--- WHAT IS NEEDED ---
Please copy every line of the records below that holds the word "robot".
** EXTRACTED MATERIAL follows **
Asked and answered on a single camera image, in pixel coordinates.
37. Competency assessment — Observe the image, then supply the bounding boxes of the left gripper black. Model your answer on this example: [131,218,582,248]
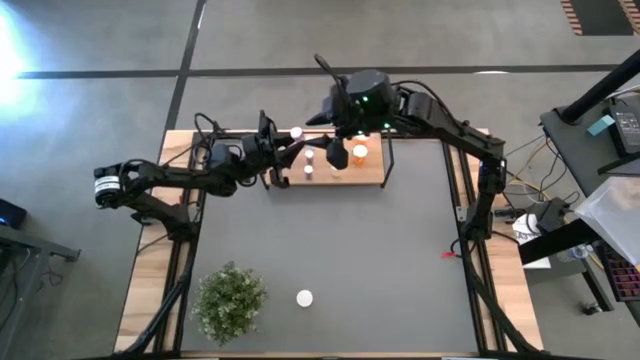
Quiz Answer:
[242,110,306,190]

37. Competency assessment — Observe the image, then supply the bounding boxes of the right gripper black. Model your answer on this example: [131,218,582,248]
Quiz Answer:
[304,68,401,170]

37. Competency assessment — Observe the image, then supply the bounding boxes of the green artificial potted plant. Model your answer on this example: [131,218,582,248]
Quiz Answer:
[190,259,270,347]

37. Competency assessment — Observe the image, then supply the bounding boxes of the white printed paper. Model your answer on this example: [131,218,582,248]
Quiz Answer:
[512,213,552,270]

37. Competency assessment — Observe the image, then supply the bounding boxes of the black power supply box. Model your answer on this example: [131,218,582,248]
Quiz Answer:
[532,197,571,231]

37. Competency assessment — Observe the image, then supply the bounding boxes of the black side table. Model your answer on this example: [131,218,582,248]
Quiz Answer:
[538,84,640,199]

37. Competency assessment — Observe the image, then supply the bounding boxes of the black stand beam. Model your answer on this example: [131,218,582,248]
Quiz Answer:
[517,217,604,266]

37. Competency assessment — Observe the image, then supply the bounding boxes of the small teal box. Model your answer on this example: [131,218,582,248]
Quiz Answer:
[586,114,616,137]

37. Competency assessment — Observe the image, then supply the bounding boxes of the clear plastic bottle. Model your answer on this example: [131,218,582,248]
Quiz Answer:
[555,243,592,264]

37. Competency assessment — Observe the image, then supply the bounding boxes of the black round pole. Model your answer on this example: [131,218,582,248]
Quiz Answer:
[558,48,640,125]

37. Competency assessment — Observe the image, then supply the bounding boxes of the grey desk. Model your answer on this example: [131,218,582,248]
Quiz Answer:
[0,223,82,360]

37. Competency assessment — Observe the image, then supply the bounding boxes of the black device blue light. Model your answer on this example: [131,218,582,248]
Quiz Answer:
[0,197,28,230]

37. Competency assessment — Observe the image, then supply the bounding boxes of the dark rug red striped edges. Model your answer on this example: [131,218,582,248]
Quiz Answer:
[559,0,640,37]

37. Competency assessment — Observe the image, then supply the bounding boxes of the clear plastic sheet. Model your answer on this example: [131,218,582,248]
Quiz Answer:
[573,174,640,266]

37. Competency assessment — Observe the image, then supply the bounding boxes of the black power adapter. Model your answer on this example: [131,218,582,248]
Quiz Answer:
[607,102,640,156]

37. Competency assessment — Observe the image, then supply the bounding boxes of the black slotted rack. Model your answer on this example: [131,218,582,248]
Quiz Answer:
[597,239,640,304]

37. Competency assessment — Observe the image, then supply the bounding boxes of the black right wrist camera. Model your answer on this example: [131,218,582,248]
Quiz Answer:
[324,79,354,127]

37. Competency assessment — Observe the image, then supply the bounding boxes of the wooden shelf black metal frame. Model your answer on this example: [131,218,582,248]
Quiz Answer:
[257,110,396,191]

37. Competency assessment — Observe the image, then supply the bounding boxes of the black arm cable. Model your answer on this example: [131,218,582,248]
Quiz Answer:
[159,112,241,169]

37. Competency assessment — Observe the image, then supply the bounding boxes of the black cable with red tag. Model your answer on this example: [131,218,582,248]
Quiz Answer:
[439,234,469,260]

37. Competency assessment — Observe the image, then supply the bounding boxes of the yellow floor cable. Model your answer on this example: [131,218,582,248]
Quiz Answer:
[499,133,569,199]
** End of EXTRACTED MATERIAL **
** EXTRACTED MATERIAL follows **
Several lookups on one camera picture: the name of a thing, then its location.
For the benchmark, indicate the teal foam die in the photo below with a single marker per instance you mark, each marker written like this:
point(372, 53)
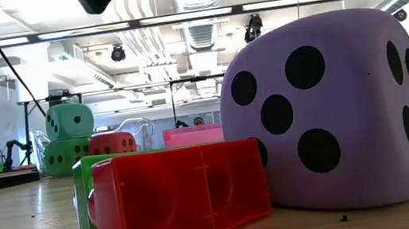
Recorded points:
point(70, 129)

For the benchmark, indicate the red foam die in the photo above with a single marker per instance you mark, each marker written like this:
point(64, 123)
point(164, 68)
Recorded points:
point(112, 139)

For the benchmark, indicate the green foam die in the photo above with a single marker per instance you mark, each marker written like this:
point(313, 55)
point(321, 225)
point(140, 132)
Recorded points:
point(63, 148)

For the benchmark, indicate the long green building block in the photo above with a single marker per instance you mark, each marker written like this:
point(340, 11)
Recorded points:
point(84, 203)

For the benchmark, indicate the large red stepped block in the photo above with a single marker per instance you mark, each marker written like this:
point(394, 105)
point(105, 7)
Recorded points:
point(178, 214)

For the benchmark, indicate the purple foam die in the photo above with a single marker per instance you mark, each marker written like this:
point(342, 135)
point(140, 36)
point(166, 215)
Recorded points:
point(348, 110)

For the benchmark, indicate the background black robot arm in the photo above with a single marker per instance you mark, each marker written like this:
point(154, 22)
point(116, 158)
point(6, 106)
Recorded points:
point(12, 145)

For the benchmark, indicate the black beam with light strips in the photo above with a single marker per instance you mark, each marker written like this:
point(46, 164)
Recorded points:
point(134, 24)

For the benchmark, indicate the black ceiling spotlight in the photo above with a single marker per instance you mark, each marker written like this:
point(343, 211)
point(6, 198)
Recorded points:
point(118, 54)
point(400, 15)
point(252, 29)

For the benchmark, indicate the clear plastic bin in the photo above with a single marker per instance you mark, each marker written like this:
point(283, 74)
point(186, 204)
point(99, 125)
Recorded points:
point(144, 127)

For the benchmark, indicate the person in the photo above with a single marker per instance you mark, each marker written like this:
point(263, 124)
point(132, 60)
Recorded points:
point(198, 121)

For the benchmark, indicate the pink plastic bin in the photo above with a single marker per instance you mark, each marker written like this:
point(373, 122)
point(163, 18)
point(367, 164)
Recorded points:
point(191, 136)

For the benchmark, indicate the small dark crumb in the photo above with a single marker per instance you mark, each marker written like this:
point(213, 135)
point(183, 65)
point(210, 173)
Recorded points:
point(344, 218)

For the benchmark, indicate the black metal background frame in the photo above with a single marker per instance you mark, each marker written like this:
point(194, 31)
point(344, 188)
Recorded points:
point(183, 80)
** End of EXTRACTED MATERIAL **
** EXTRACTED MATERIAL follows **
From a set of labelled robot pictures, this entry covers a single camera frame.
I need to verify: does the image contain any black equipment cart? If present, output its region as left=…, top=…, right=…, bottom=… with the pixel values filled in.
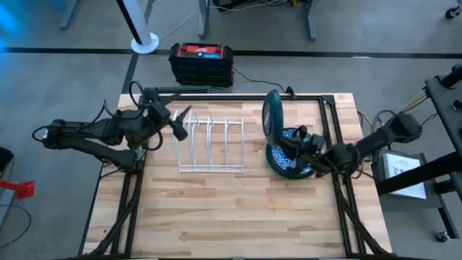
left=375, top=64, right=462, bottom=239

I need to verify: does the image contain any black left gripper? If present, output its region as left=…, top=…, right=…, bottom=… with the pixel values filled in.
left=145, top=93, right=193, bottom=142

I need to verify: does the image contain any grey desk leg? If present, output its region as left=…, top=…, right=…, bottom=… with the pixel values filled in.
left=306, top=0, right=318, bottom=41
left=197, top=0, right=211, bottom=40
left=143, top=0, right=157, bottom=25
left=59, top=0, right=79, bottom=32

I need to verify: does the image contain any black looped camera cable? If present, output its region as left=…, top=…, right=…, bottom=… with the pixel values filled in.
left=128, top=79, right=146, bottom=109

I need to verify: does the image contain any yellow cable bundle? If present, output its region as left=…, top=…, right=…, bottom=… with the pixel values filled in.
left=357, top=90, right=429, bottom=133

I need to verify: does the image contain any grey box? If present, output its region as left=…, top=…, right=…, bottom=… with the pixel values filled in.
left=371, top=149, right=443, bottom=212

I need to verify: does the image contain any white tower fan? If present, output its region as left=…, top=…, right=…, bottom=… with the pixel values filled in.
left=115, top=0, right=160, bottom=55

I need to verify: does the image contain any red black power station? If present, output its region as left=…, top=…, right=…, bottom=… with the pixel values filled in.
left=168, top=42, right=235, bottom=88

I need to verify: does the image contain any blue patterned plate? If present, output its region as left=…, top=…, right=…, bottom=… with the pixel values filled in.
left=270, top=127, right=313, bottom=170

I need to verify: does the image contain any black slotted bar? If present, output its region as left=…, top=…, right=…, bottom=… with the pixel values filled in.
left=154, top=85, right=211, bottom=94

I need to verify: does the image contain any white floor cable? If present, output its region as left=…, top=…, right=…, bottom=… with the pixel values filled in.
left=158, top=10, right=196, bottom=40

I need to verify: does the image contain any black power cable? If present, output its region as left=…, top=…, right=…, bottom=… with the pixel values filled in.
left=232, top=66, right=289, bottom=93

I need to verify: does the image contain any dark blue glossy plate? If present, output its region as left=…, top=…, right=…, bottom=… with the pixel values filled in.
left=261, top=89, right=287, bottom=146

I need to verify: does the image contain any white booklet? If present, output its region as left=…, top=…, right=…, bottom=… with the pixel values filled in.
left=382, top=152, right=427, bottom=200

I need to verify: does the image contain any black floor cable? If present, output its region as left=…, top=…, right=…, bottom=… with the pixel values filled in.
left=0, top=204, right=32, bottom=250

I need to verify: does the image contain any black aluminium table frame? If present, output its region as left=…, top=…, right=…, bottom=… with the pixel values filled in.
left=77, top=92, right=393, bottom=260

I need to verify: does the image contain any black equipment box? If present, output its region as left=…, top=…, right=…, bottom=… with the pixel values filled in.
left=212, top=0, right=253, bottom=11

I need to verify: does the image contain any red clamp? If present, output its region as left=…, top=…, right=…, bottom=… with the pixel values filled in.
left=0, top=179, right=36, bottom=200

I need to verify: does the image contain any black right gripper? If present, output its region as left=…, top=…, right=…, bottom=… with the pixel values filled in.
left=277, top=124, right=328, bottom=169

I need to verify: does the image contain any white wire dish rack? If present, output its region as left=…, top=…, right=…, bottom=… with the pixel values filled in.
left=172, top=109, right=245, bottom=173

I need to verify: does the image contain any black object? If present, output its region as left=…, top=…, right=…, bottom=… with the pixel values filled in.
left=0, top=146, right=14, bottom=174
** End of EXTRACTED MATERIAL **
--- EXERCISE RESPONSE ---
For the benchmark, indicate the background black robot arm in the photo above with a single marker per instance you mark, each marker written like this:
From a set of labelled robot pictures, this entry covers a single camera frame.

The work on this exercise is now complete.